Adjustment for covariates in non-randomized studies: propensity score based methods vs classical regression models

Article type
Authors
Schmoor C, Caputo A, Graf E
Abstract
Background: Randomized controlled trials (RCTs) are regarded as the gold standard for the comparison of treatments in clinical trials. Systematic reviews performed by the Cochrane Collaboration focus mainly on results of RCTs. Nevertheless, evidence from non-randomized studies and their inclusion in systematic reviews is a current topic, since in some situations a randomization is not feasible. In the analysis of non-randomized studies, a simple overall comparison of the treatment arms may lead to a biased estimate of the treatment effect due to possible confounding factors (covariates). To cope with this problem, different methods for adjustment of the treatment comparison have been proposed.

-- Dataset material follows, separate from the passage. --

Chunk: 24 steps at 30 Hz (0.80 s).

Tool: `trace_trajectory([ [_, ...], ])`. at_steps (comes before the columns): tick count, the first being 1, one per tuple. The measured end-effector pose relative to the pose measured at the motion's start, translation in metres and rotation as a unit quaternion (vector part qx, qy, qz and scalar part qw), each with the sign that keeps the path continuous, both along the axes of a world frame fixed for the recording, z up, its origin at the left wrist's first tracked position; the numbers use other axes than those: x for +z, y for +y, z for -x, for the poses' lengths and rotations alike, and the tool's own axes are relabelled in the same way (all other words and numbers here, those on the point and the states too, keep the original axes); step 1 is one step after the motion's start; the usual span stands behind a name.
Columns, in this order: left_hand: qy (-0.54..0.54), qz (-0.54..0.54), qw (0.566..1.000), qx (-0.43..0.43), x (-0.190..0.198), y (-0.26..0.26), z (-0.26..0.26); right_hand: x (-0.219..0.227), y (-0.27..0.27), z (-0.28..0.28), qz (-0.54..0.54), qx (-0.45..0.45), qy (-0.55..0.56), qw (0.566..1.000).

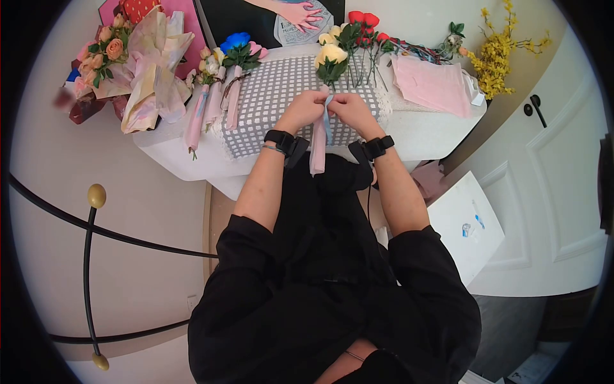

Objectives: So-called propensity score based methods have gained popularity in recent years, which may be seen from the growing number of articles containing propensity score based methods. The propensity score, the conditional probability of being assigned to a treatment group given the covariates, is used to stratify patients into homogenous groups with respect to their probability to receive one of two treatments under comparison. This procedure yields pseudo randomization within strata. Thus, a stratified analysis theoretically leads to unbiased estimation of the treatment effect, and such methods seem to be a reasonable alternative to classical methods for covariate adjustment, as e.g. multiple regression analysis.
In practice, different procedures for estimation of the propensity score and for adjustment for the propensity score are used. Most papers deal with rather unclear and uncritical applications for the analysis of non-randomized studies leading to a difficult assessment of results.This calls for a discussion of the fundamental properties and the usefulness of propensity score based methods and for a comparison to classical approaches for covariate adjustment.

Results: Adjustment using the propensity score and classical adjustment methods show some fundamental differences. In the propensity score approach, the relationship of covariates to treatment assignment is essential, whereas in a multiple regression model, the relationship to outcome is crucial. The consequences of these underlying concepts will be discussed and the impact on properties of treatment effect estimates illustrated by examples.